Interview met pleegoma Jannie: “pleegzorg is het mooiste wat er is”

Op de laatste dag van de Week voor de Pleegzorg delen we graag een bijzonder interview met jullie. Jannie geeft al meer dan 40 jaar #groenlicht aan heel veel kindjes. Haar verhaal lees je hieronder. 

Ze is ervoor geboren vertelt ze. Als klein meisje tekende ‘pleegoma’ Jannie al kinderwagens met poppetjes. Het is voor haar dan ook heel vanzelfsprekend dat ze voor pleegzorg heeft gekozen.

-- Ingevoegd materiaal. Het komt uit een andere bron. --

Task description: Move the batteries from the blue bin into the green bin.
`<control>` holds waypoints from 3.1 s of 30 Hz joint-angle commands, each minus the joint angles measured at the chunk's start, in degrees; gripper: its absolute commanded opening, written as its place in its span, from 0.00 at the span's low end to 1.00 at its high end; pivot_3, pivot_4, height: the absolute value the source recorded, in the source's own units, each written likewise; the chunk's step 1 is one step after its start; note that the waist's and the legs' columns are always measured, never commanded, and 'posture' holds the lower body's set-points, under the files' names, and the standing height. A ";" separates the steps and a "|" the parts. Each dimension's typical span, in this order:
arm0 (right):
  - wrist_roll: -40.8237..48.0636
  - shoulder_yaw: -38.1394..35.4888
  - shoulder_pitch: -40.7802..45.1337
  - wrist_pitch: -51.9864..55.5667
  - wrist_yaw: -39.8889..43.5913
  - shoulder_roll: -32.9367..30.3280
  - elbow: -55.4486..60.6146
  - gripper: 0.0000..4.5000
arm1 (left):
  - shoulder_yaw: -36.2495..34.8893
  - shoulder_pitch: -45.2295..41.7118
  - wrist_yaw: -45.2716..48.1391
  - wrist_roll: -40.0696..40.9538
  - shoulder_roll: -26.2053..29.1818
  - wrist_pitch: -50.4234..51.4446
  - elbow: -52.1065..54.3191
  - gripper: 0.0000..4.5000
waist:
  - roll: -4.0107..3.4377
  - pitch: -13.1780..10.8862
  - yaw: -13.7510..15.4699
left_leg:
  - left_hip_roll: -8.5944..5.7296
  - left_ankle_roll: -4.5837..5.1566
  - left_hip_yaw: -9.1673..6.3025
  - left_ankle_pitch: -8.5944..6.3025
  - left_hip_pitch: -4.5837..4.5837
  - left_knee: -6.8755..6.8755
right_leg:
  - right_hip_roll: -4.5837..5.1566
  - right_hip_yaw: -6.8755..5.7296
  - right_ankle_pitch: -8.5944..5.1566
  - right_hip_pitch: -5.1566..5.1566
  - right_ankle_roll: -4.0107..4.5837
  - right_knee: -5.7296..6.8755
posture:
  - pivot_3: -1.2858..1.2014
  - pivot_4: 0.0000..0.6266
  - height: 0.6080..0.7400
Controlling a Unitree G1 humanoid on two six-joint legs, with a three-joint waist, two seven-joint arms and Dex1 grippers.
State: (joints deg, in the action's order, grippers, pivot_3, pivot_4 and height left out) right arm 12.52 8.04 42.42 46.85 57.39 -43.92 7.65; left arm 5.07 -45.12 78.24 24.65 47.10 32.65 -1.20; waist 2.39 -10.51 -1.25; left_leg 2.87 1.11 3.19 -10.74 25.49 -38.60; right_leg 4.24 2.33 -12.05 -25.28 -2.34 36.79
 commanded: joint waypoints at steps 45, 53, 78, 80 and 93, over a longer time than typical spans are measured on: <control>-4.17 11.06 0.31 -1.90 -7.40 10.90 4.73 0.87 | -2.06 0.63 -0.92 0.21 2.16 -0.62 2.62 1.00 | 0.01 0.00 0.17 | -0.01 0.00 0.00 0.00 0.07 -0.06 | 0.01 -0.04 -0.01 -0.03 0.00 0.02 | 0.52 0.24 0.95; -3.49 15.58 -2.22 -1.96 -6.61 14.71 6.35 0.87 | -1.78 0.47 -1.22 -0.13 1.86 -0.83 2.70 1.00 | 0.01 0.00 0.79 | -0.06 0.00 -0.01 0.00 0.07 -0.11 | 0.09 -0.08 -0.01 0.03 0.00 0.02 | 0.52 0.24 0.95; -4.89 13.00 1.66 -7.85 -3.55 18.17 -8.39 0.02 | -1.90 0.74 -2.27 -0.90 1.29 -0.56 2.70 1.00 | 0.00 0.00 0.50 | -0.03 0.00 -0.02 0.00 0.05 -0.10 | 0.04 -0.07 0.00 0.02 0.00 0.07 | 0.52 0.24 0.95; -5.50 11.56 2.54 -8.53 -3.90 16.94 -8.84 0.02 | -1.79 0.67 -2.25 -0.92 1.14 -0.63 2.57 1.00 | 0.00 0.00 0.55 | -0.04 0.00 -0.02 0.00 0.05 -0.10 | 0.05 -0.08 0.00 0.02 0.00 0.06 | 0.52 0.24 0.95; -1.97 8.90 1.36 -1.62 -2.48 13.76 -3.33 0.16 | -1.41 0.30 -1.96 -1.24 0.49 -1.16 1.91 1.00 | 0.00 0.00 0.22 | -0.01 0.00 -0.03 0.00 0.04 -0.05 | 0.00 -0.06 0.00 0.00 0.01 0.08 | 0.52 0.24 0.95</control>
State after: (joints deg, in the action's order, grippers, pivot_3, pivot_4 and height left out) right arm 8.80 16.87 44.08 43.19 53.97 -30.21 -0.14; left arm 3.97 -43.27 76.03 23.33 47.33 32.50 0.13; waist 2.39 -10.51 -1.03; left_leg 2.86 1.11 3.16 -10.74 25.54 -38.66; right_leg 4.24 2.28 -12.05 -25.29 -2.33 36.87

Meer dan haar halve leven heeft ze gewijd aan het zorgen voor kleine baby’s. Maar na 41 jaar is het nu tijd om te stoppen. Na deze plaatsing houdt pleegoma Jannie ermee op.

De liefde straalt ervan af. Jannie, of ‘pleegoma’ Jannie, zoals ze zichzelf noemt, zorgt op dit moment voor een baby van vijf maanden. Vanaf haar eerste levensdag is het kindje bij haar, en Jannie geeft haar haar alles. Wanneer tijdens ons gesprek het meisje moe wordt, doet Jannie een zelfgeknoopte doek om en wiegt haar zo in slaap. Slapen doet het meisje het liefst zo dicht mogelijk bij Jannie. “Dat hebben ze nodig, die aandacht. Het gevoel dat er iemand écht voor ze is”.

Al 41 jaar vangt pleegoma Jannie baby’s in crisissituaties op. Maar nu vindt ze dat de tijd is gekomen om ermee te stoppen. Met pijn in haar hart, dat wel. Als ze kon, zou ze nog jaren doorgaan.

Je hart openstellen
Jannie en haar man begonnen met pleegzorg toen hun zoon vijf jaar was en zijn niet meer gestopt. Het was haar man die met het idee kwam om pleegouders te worden, en Jannie wist meteen dat het echt iets voor hen was. Jannie vertelt dat ondanks dat er door de jaren heen organisatorisch en qua regelgeving veel is veranderd, pleegzorg in de kern hetzelfde gebleven: “je hart openstellen voor een kindje dat je nodig heeft.”

Kaartenbak
Jannie en haar man hebben nooit overwogen om andere vormen van pleegzorg te doen. Jannie: “Dit paste beter bij ons. Je had na een plaatsing tussendoor ook altijd weer even tijd voor je eigen gezin. Op een gegeven moment dacht je dan weer: nu zou het wel weer leuk zijn.” Als het haar te lang duurde belde Jannie de pleegzorgorganisatie op om te vragen of ze niet uit de kaartenbak waren gevallen. “Nee hoor, u staat nog steeds op de lijst”, werd er dan gezegd. En dan werden ze al heel gauw weer gebeld.

Rijk
Was het dan niet moeilijk voor haar zoon dat de kinderen steeds na een korte tijd weer vertrokken? Jannie: “Dat was natuurlijk verdrietig. Maar de dag nadat een kindje weg ging, maakten we er met z’n drieën altijd een leuke dag van. Dat hielp ons wel.” Haar zoon zegt nu dat hij niet anders had gewild. Hij is er rijk van geworden. Jannie: “Als ik dan wel eens zei: ‘ik geloof dat ik maar stop’, dan zei hij: ‘mam, zo lang je gezond bent, blijven doen!’ En daar ging ik weer, dat duwtje had ik dan even nodig.” Het was voor haar dan ook logisch dat ze na het overlijden van haar man, nu 9 jaar geleden, doorging met pleegzorg.

Deskundige
In al die jaren heeft Jannie 35 baby’s opgevangen. Van ieder kindje hangt een foto aan de spiegel in haar woonkamer. Je kunt wel stellen dat ze door al die ervaring een ware babydeskundige is geworden. Ze heeft het allemaal wel een keer meegemaakt. Verborgen reflux bijvoorbeeld, of huilbaby’s. Maar ook baby’s die verslaafd geboren werden en eerst weken moesten afkicken.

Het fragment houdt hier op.